あらすじ
ゾウとバッタの不思議な冒険
ある日、資産家のタケルは大きなゾウを買い、その見た目の威圧感から人々に尊敬される存在となった。彼は「バッタを捕まえよう!」と決意し、ゾウに乗ったまま草原に出かけた。しかし、彼の目的はバッタを捕まえることであり、ぞうの力を借りる必要は全くなかったのだ。
草原には無数のバッタが跳ねていたが、タケルはゾウの大きさに気を取られ、バッタに近づくことができない。大きな体躯のゾウは草を食み、いくら待ってもバッタが近くにやってくることはなかった。タケルは「これではなかなか捕まえられない」と気づくが、顔を立てるために無理に続けることにした。

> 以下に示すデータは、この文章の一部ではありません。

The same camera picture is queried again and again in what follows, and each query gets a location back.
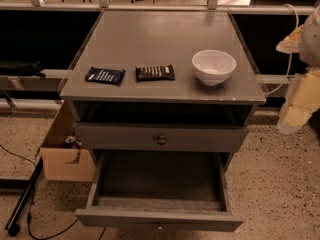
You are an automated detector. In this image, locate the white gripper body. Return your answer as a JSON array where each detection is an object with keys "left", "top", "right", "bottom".
[{"left": 299, "top": 6, "right": 320, "bottom": 67}]

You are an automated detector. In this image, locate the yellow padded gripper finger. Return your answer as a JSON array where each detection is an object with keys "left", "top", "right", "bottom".
[
  {"left": 277, "top": 67, "right": 320, "bottom": 134},
  {"left": 276, "top": 25, "right": 304, "bottom": 54}
]

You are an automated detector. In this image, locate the brown chocolate rxbar wrapper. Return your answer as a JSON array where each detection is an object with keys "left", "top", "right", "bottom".
[{"left": 136, "top": 65, "right": 175, "bottom": 82}]

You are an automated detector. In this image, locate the open grey lower drawer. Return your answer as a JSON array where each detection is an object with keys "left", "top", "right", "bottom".
[{"left": 76, "top": 151, "right": 243, "bottom": 232}]

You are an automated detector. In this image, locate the round brass drawer knob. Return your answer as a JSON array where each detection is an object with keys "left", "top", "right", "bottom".
[{"left": 157, "top": 136, "right": 166, "bottom": 145}]

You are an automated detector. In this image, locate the grey wooden drawer cabinet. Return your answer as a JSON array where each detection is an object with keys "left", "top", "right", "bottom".
[{"left": 59, "top": 9, "right": 267, "bottom": 172}]

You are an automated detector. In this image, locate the blue rxbar wrapper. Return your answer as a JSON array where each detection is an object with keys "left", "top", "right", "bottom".
[{"left": 85, "top": 67, "right": 126, "bottom": 86}]

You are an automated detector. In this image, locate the closed grey upper drawer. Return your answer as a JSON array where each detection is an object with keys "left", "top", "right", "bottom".
[{"left": 74, "top": 122, "right": 248, "bottom": 153}]

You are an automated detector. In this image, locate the white ceramic bowl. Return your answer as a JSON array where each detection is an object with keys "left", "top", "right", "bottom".
[{"left": 192, "top": 50, "right": 237, "bottom": 86}]

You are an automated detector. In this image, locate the metal soda can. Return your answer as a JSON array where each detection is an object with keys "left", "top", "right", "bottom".
[{"left": 65, "top": 135, "right": 76, "bottom": 144}]

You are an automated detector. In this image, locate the cardboard box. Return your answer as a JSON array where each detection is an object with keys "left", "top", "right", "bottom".
[{"left": 39, "top": 103, "right": 96, "bottom": 182}]

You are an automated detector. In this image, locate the black pole on floor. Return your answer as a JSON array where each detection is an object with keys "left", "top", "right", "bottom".
[{"left": 1, "top": 160, "right": 43, "bottom": 237}]

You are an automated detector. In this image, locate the white hanging cable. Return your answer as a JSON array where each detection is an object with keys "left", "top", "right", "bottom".
[{"left": 263, "top": 3, "right": 300, "bottom": 96}]

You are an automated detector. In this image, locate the black cloth on rail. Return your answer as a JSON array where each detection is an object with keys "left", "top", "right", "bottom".
[{"left": 0, "top": 60, "right": 46, "bottom": 77}]

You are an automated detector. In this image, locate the black floor cable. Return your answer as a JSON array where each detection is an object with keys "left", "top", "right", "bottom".
[{"left": 0, "top": 143, "right": 108, "bottom": 240}]

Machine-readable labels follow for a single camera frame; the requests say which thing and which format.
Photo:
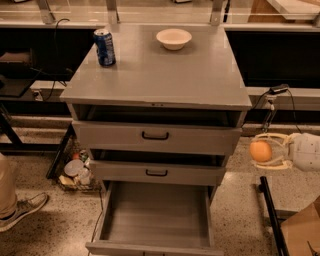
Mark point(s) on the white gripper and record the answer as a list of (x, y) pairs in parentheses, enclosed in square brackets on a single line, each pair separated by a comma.
[(306, 151)]

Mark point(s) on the orange fruit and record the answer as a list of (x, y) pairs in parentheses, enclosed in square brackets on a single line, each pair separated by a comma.
[(260, 151)]

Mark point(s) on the grey drawer cabinet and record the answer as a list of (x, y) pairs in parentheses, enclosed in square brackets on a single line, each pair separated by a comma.
[(202, 75)]

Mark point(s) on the grey middle drawer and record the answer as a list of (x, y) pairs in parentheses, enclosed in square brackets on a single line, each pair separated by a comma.
[(130, 166)]

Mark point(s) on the grey drawer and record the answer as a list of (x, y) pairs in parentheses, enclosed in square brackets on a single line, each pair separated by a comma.
[(149, 219), (130, 166), (192, 131)]

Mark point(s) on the grey bottom drawer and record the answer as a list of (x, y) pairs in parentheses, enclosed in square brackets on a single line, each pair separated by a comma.
[(149, 219)]

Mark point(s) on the grey top drawer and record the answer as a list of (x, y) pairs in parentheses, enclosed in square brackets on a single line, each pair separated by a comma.
[(192, 131)]

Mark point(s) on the black power adapter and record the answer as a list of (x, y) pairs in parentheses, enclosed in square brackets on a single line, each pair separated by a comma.
[(279, 89)]

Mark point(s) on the brown cardboard box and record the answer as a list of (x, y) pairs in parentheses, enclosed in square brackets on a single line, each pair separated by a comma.
[(302, 231)]

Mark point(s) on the black metal bar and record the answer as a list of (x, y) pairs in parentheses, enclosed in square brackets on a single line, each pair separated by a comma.
[(277, 232)]

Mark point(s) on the white bowl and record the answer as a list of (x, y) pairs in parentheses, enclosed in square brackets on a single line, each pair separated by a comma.
[(173, 39)]

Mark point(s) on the blue soda can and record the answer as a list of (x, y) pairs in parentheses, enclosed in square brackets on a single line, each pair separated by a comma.
[(104, 47)]

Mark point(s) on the grey sneaker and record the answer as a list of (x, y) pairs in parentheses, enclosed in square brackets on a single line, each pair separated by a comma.
[(20, 209)]

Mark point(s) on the beige trouser leg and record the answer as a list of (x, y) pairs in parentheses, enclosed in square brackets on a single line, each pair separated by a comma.
[(8, 198)]

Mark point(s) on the black middle drawer handle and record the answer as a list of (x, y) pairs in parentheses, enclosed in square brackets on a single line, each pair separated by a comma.
[(156, 173)]

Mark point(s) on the black drawer handle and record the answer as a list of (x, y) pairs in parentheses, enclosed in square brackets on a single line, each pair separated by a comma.
[(156, 173), (162, 137)]

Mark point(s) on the black top drawer handle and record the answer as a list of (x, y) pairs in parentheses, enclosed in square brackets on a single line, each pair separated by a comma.
[(162, 137)]

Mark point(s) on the wire basket with clutter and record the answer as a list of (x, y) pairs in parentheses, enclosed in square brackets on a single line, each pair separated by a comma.
[(74, 172)]

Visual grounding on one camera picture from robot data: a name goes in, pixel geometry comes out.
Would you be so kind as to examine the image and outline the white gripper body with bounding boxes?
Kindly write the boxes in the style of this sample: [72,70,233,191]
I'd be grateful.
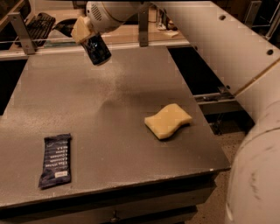
[86,1,150,33]

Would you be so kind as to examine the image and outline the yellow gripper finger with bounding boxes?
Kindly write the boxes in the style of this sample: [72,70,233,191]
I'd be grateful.
[71,16,95,43]

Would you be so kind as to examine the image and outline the blue pepsi can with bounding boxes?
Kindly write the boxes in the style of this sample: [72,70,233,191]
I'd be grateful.
[81,33,111,66]

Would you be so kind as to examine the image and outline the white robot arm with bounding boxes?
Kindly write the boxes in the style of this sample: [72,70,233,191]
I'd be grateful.
[156,1,280,224]

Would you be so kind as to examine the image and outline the black headphones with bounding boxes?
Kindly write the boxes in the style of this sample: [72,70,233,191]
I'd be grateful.
[54,18,77,38]

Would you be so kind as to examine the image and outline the black keyboard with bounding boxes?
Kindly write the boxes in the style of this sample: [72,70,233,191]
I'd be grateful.
[24,12,56,46]

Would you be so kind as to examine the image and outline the cans on back desk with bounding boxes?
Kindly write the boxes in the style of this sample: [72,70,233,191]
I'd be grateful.
[156,8,168,31]

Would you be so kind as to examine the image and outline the yellow sponge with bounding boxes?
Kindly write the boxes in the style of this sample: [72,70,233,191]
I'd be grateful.
[144,103,193,140]

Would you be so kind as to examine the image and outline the dark blue snack bar wrapper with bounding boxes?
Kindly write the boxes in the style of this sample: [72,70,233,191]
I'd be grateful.
[38,134,72,189]

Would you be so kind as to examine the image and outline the grey table drawer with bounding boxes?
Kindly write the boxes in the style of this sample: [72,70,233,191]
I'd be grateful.
[0,174,216,224]

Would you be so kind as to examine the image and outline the middle metal rail bracket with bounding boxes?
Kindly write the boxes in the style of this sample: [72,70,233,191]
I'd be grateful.
[138,10,149,47]

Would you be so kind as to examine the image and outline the metal rail bracket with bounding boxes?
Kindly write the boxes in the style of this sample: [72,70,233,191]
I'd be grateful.
[138,10,149,47]
[8,12,37,55]
[244,0,262,28]

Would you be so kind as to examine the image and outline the left metal rail bracket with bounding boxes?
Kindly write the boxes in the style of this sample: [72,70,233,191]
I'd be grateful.
[8,12,37,55]

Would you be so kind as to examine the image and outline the grey metal shelf bracket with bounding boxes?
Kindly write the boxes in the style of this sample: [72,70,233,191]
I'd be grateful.
[193,86,242,115]

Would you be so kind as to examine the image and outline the right metal rail bracket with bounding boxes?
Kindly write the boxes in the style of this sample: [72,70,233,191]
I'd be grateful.
[244,0,262,28]

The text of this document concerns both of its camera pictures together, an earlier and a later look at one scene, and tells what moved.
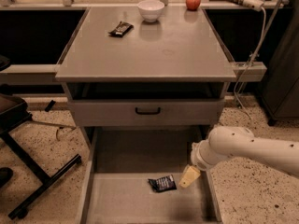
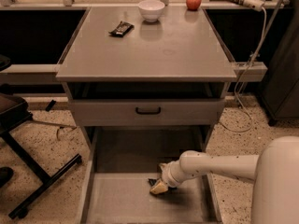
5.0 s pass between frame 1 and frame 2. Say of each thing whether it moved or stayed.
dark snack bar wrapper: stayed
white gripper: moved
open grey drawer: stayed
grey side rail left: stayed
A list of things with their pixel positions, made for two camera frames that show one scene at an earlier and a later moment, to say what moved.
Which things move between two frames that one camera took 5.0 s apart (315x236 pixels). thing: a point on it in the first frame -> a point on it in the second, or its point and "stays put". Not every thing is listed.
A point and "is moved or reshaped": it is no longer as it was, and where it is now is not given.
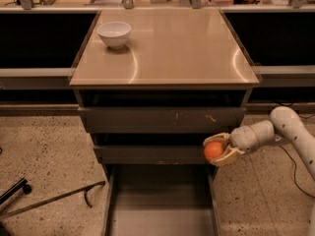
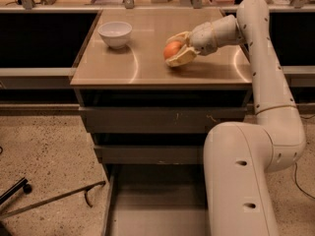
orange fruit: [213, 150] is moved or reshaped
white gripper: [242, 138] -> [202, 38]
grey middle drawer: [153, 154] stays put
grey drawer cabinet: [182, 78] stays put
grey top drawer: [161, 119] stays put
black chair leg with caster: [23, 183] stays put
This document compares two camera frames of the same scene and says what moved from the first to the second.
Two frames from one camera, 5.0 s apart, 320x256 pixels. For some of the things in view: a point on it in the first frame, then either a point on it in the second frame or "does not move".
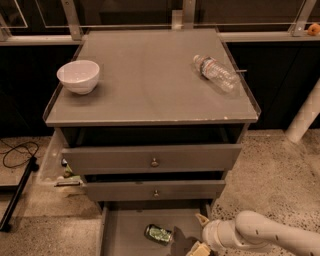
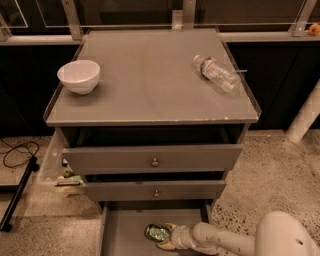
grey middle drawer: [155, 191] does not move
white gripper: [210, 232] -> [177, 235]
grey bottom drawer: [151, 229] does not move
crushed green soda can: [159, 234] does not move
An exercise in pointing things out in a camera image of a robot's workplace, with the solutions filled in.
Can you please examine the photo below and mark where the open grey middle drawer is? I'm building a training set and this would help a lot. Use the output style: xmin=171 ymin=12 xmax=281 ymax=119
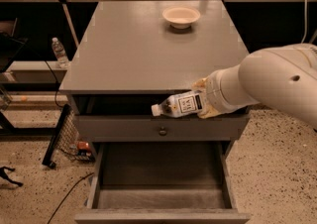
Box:
xmin=74 ymin=142 xmax=251 ymax=224

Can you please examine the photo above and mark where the white cable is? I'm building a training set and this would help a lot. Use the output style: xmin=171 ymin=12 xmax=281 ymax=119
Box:
xmin=299 ymin=0 xmax=309 ymax=45

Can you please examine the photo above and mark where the black wire mesh rack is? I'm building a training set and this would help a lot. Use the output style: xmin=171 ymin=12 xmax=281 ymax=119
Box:
xmin=42 ymin=104 xmax=94 ymax=168

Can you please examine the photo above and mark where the black floor cable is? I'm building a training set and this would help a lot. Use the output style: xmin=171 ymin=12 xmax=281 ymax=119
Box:
xmin=46 ymin=171 xmax=95 ymax=224

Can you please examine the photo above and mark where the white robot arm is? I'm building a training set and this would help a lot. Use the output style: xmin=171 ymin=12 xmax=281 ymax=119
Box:
xmin=192 ymin=44 xmax=317 ymax=128

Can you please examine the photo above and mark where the round metal drawer knob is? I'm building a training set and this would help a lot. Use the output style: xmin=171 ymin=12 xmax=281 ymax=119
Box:
xmin=158 ymin=127 xmax=167 ymax=136

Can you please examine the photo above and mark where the clear water bottle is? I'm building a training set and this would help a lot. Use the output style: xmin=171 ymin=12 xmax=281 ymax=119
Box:
xmin=52 ymin=38 xmax=69 ymax=68

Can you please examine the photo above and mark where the black object on floor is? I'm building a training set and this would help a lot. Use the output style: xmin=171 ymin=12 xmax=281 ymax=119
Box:
xmin=0 ymin=166 xmax=24 ymax=188

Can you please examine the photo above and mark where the white paper bowl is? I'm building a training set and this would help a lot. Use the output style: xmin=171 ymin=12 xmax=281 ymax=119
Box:
xmin=162 ymin=6 xmax=200 ymax=29

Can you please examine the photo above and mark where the grey wooden drawer cabinet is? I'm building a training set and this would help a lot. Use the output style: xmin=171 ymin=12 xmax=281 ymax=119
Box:
xmin=58 ymin=0 xmax=267 ymax=224

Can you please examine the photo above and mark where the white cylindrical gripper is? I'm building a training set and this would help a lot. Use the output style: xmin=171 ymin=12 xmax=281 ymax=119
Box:
xmin=191 ymin=65 xmax=259 ymax=119

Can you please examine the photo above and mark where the plastic tea bottle white cap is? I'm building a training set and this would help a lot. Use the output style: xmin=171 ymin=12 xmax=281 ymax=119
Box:
xmin=152 ymin=90 xmax=206 ymax=118

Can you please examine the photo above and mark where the closed grey top drawer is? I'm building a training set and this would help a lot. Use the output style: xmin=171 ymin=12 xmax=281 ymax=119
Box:
xmin=74 ymin=114 xmax=249 ymax=142

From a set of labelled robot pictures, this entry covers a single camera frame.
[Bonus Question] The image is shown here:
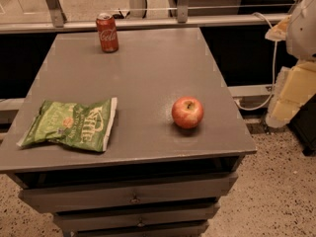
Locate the red coke can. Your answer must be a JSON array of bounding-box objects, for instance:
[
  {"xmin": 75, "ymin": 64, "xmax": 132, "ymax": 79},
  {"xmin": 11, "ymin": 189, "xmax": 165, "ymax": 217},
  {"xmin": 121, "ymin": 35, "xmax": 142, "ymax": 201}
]
[{"xmin": 96, "ymin": 13, "xmax": 119, "ymax": 52}]

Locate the metal window rail frame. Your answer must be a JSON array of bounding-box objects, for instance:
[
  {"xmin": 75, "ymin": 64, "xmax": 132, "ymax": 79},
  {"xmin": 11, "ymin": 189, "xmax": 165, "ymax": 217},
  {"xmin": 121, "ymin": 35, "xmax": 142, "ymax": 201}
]
[{"xmin": 0, "ymin": 0, "xmax": 285, "ymax": 34}]

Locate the red apple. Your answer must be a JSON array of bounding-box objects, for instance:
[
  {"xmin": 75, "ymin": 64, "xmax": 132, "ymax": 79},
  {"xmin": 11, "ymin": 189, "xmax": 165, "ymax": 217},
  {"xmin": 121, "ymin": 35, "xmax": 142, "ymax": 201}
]
[{"xmin": 172, "ymin": 97, "xmax": 203, "ymax": 129}]

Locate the bottom drawer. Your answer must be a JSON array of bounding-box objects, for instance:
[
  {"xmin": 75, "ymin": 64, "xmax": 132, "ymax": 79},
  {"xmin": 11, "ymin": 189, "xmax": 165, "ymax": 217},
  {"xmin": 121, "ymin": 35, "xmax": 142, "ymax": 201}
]
[{"xmin": 74, "ymin": 220, "xmax": 208, "ymax": 237}]

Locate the grey drawer cabinet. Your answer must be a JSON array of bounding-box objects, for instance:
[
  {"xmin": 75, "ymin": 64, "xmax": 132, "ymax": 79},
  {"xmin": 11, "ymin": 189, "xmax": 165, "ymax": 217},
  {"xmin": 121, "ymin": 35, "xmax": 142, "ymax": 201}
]
[{"xmin": 0, "ymin": 27, "xmax": 258, "ymax": 237}]

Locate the white cable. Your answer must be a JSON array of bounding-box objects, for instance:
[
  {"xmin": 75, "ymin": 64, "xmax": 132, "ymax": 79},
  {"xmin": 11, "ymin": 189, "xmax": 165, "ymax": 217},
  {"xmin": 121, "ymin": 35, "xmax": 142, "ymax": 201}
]
[{"xmin": 234, "ymin": 12, "xmax": 279, "ymax": 112}]

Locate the top drawer with handle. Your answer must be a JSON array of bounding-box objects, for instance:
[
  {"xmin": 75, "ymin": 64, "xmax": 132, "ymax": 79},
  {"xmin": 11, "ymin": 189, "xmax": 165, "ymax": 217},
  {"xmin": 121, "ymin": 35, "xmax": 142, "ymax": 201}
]
[{"xmin": 19, "ymin": 172, "xmax": 238, "ymax": 213}]

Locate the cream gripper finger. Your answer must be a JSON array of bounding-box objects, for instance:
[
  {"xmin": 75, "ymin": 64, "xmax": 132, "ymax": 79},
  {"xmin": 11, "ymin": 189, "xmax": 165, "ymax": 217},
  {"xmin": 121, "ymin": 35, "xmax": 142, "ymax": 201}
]
[
  {"xmin": 265, "ymin": 61, "xmax": 316, "ymax": 128},
  {"xmin": 265, "ymin": 16, "xmax": 291, "ymax": 41}
]

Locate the middle drawer with handle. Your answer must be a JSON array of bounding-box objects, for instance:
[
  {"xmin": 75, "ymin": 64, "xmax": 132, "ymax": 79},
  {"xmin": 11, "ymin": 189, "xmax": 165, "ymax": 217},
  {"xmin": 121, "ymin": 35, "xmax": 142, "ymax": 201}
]
[{"xmin": 54, "ymin": 202, "xmax": 220, "ymax": 231}]

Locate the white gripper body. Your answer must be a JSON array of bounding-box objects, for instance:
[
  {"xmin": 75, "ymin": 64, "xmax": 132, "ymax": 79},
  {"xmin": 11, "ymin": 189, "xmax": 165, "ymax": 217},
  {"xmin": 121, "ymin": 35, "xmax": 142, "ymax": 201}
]
[{"xmin": 285, "ymin": 0, "xmax": 316, "ymax": 61}]

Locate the drawer with handle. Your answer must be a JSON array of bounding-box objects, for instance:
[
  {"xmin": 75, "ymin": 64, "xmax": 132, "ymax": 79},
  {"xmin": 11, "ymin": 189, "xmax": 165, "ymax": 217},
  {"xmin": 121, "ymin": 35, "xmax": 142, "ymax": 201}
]
[
  {"xmin": 54, "ymin": 202, "xmax": 220, "ymax": 231},
  {"xmin": 19, "ymin": 172, "xmax": 238, "ymax": 213}
]

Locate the green kettle chip bag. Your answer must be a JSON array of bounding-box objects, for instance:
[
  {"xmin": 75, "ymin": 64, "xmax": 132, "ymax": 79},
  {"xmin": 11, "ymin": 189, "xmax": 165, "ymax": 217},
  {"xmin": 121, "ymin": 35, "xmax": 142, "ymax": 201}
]
[{"xmin": 17, "ymin": 98, "xmax": 118, "ymax": 152}]

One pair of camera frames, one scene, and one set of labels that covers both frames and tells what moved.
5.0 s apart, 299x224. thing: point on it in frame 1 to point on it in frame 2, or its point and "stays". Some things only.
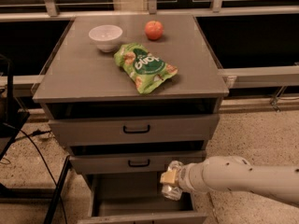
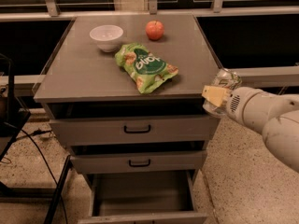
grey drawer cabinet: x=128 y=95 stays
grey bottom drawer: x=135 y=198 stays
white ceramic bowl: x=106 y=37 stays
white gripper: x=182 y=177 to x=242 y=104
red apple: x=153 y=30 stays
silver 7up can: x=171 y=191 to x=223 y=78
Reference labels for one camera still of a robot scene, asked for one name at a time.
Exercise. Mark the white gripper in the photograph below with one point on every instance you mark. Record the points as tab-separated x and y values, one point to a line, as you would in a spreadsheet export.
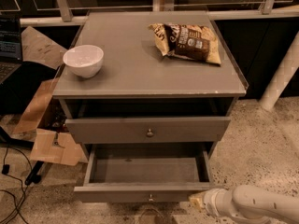
209	201

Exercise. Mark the grey drawer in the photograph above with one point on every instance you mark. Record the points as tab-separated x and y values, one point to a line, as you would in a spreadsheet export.
148	130
149	173

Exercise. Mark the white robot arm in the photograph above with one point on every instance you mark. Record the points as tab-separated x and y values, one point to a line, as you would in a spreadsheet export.
247	204

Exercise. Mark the grey top drawer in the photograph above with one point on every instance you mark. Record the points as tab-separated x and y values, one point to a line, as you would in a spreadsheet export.
148	130

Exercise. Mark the grey wooden drawer cabinet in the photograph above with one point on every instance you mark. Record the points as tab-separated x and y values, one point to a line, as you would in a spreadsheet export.
136	81

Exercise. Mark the brown yellow chip bag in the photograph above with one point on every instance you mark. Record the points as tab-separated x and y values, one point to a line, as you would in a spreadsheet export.
189	42

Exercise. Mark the white ceramic bowl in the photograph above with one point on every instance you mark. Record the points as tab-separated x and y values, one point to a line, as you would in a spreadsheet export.
84	60

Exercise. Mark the open laptop computer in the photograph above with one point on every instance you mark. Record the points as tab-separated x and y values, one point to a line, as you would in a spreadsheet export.
10	46

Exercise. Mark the white diagonal post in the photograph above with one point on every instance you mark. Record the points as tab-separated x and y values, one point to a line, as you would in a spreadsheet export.
286	70

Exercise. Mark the metal railing frame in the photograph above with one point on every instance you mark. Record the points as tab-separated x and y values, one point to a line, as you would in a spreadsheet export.
75	12

周囲の人々はタケルの姿を見て嘲笑した。「ゾウに乗ってバッタを捕まえるなんて、笑止千万だ!」と。彼らは、タケルが無駄な努力をしていることを理解していたが、タケルはそのことに気づかず、自分のやり方を貫こうとした。結局、彼は一匹のバッタも捕まえることができず、ただゾウと一緒に過ごしただけだった。
その後、タケルは考えを改め、適切な道具でバッタ捕りを始めることにした。今度は小さなネットを持つと、あっという間にバッタを捕まえることができた。彼はゾウを置いてきたことを思い出し、無駄な投資はせず、シンプルな方法がいかに効果的であるかを学んだのだった。こうして、タケルは賢者の仲間入りを果たし、今では「無駄を省く」ことの重要性を説いている。